In each workshop we discuss vocabulary—for many of these people, this is the first time they’ve heard the word transgender or heterosexism in their proper contexts, so we often turn this section into a fun matching/memory game—we watch a few testimonial videos as teens and adults share their stories of coming out and acceptance, and we discuss the shocking statistics: According to a 2014 study by the Williams Institute, 41 percent of all transgender people and 20 percent of all lesbian, gay, and bisexual people attempt suicide because of a lack of societal acceptance.
It’s always been tacitly understood that no matter what ideological differences any group of people may have, we can all agree on one common goal: keeping kids alive. This time, however, I had to say it out loud. Many times. I had to say it when one woman recounted the day she told her lesbian daughter that she would never accept her because of her sexual orientation. I had to say it when one of the few men in the room insisted the pain LGBTQ people describe comes from turning their backs on God, rather than religion turning its back to LGBTQ people. And I had to say it again to the pastor, who couldn’t fathom that God would ever create someone to be gay or transgender.
I repeated the suicide statistics, and I added the data that show how accepting people for who they are—without any demands or conditions—literally keeps them alive.
I made the pastor cry.
He had finally realized the pain his thoughts and actions had caused. He wouldn’t change overnight, to be sure, but I know that my words and our messages will stick with him for a long time to come.
I didn’t win everyone over that day. While the majority of the evaluations were positive—even from the pastor—one person wrote they felt like they had been tricked into attending an “indoctrination.” The foster mom never filled out an evaluation—her pen never left her notebook of Bible verses in the entire three hours, and she raced out of the room even before I could say, “Thank you all for coming.”

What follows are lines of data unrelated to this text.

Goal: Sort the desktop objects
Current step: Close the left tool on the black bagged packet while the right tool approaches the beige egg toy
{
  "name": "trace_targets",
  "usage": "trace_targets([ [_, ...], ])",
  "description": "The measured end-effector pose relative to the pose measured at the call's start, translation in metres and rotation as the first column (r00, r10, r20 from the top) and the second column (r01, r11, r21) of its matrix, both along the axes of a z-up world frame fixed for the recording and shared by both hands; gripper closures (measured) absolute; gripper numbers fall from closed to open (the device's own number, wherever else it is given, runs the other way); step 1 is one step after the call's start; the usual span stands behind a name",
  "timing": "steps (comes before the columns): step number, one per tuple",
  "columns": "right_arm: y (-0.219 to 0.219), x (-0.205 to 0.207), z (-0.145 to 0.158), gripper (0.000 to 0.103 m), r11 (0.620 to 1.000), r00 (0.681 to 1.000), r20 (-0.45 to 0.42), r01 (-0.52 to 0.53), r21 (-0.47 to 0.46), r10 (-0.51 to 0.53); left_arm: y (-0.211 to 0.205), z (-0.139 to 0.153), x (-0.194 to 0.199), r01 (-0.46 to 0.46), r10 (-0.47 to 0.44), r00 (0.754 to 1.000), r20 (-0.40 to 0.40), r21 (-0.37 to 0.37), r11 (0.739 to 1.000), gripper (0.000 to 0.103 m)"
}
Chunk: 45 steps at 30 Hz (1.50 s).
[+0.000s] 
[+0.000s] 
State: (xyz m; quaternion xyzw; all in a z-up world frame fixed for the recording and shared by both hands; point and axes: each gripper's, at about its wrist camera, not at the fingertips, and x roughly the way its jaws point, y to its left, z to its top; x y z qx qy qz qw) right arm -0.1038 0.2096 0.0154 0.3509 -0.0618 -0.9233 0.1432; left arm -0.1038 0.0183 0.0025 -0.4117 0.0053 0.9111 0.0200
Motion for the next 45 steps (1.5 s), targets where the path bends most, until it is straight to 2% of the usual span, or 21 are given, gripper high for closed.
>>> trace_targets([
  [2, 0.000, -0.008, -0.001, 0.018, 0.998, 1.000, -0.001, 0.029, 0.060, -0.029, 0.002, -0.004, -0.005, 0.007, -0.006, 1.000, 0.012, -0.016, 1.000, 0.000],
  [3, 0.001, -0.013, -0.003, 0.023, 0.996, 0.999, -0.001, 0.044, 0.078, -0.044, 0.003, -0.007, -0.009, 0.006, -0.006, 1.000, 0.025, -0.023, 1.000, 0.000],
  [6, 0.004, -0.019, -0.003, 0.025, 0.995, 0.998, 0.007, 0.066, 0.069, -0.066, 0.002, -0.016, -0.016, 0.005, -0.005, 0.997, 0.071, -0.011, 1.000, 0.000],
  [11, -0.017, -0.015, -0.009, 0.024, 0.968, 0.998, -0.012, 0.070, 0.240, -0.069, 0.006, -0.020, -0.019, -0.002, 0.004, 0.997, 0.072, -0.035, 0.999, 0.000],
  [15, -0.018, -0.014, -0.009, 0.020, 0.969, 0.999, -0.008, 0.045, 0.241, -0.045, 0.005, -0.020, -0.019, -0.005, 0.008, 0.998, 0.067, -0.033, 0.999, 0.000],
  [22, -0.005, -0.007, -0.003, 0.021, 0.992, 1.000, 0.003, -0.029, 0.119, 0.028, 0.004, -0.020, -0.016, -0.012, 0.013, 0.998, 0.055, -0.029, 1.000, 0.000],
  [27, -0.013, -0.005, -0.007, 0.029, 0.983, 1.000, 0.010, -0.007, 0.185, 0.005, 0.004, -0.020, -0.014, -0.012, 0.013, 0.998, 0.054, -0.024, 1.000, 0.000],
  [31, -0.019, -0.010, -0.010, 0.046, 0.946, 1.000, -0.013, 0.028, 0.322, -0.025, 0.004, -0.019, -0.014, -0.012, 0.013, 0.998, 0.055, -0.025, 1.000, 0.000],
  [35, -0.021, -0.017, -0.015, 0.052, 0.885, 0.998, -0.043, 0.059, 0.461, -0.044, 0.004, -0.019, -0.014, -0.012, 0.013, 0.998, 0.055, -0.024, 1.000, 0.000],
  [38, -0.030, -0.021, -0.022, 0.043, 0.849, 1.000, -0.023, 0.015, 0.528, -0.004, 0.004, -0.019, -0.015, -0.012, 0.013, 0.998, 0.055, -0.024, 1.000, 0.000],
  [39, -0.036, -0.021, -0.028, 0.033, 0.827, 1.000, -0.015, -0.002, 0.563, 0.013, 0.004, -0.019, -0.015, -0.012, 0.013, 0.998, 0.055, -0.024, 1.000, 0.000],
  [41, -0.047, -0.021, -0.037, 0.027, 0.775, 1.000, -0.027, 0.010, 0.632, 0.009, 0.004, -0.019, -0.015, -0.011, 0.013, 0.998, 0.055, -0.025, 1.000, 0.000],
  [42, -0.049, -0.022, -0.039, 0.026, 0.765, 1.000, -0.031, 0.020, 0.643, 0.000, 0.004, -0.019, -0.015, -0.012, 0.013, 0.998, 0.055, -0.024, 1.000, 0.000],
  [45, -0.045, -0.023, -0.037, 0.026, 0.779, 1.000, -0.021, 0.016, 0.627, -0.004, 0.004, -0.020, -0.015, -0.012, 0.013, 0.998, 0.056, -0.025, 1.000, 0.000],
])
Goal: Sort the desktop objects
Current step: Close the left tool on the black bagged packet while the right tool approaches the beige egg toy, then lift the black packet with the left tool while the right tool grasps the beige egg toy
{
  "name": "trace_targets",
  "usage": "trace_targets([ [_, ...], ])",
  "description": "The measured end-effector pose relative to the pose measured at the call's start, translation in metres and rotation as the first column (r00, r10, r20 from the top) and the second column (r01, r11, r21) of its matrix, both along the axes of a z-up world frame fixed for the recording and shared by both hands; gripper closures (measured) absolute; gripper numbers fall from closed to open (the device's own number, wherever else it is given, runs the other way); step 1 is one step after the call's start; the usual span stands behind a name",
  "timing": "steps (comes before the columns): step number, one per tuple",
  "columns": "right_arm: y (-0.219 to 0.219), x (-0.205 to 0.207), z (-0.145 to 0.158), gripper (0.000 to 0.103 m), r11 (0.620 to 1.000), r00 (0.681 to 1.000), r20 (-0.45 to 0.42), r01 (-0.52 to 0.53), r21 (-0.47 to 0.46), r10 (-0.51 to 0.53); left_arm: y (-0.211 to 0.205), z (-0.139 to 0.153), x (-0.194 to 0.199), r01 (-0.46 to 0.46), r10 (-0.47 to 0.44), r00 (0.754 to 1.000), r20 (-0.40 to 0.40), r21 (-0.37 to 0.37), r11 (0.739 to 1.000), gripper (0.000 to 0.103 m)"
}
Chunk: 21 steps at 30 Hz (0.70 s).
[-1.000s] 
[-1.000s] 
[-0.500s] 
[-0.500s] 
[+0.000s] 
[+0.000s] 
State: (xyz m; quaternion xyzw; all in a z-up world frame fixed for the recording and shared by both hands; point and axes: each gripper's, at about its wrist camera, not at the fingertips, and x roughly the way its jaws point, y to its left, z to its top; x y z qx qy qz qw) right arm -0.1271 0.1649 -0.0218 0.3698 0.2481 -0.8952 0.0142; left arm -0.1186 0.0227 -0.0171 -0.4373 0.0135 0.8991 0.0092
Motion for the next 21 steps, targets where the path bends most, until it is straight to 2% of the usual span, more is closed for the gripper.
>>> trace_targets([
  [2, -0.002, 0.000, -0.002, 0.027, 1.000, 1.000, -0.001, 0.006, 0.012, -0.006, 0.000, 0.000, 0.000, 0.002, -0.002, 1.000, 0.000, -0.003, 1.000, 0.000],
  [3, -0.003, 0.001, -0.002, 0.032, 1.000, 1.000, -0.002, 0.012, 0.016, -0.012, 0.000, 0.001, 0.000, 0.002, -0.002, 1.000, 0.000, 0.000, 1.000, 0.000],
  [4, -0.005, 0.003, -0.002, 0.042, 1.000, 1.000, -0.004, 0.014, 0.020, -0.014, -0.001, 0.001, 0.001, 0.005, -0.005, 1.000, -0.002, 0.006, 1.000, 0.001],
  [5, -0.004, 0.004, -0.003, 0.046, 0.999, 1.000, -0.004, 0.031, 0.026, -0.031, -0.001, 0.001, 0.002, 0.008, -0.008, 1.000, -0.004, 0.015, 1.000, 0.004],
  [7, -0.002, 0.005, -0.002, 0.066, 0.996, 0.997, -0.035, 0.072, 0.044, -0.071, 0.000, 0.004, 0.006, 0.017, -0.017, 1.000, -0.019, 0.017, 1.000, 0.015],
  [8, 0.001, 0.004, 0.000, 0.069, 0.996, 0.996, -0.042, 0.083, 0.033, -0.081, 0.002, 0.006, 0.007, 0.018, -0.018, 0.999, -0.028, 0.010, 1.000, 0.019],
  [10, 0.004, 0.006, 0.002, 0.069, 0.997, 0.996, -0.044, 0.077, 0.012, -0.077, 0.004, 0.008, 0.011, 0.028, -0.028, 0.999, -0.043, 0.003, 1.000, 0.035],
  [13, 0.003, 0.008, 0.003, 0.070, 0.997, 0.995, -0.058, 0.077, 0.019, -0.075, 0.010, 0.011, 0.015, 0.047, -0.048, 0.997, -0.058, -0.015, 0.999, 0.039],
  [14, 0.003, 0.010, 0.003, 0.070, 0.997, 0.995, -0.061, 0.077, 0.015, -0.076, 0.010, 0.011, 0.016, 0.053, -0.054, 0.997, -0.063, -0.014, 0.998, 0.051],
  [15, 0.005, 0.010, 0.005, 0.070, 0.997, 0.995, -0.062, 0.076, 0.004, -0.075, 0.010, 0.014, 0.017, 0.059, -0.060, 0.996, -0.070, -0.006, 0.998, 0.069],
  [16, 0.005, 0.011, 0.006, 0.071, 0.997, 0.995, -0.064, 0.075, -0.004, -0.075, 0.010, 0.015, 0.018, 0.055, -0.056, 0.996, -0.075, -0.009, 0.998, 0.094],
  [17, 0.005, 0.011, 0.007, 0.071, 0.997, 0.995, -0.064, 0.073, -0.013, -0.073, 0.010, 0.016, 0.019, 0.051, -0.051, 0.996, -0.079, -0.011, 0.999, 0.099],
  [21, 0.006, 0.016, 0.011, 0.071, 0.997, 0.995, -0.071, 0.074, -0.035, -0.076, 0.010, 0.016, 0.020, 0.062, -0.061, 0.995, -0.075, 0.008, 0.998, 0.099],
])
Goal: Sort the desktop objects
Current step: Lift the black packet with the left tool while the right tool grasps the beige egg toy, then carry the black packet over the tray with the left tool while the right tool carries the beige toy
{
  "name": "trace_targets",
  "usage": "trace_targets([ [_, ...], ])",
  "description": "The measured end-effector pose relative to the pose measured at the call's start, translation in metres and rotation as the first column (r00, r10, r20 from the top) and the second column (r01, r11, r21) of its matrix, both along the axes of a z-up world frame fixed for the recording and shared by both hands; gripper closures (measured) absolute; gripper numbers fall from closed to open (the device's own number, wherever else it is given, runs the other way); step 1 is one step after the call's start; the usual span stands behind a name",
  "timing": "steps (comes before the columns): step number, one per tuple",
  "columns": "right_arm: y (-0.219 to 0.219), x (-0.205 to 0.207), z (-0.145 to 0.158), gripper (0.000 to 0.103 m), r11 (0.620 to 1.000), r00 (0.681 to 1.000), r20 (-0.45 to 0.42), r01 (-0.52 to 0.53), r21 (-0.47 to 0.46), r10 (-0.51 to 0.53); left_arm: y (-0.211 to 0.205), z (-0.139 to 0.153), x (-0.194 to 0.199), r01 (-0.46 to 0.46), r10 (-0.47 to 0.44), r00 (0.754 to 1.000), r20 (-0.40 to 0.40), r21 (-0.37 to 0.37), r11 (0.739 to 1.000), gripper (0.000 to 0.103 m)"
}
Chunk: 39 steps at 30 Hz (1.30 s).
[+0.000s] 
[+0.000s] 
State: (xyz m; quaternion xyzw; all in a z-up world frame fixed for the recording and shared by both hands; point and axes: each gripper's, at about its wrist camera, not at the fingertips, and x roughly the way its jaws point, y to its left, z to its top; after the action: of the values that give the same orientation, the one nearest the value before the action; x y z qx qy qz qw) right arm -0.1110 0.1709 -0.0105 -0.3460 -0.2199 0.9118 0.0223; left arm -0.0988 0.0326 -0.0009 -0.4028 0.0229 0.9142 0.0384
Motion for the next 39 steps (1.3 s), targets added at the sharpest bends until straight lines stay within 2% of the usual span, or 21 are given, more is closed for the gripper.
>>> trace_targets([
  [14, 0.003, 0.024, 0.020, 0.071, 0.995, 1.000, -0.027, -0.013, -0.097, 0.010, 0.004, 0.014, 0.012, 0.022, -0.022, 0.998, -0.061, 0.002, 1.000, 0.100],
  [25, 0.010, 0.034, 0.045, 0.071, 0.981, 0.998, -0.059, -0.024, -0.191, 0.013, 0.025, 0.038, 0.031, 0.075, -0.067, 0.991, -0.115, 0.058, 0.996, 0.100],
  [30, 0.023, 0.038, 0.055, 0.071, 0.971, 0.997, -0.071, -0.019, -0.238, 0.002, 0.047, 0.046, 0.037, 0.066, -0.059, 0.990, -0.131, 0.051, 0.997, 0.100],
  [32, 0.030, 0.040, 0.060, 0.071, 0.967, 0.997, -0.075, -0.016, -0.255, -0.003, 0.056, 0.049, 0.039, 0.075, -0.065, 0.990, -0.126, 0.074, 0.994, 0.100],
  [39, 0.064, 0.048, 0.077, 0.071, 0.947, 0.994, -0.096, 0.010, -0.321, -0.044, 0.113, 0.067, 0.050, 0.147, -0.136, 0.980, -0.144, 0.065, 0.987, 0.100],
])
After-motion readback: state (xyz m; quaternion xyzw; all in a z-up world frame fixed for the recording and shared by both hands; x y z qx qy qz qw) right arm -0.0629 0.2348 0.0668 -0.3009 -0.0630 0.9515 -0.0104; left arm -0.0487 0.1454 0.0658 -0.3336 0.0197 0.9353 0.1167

But I also had evaluations thanking me for bringing these issues to their small town and for not being afraid to speak up. I had workers from the juvenile corrections facility who suddenly felt more comfortable working with this at-risk population, I had school counselors and teachers creating lists of ways they could improve the climate in their classrooms for LGBTQ students and families, and I had that 15-year-old boy at camp, and the many others like him who come out because they see someone who’s been where they’ve been and knows what they know—that they are just fine being exactly who God created them to be, and that’s all there really is to it, even in the South.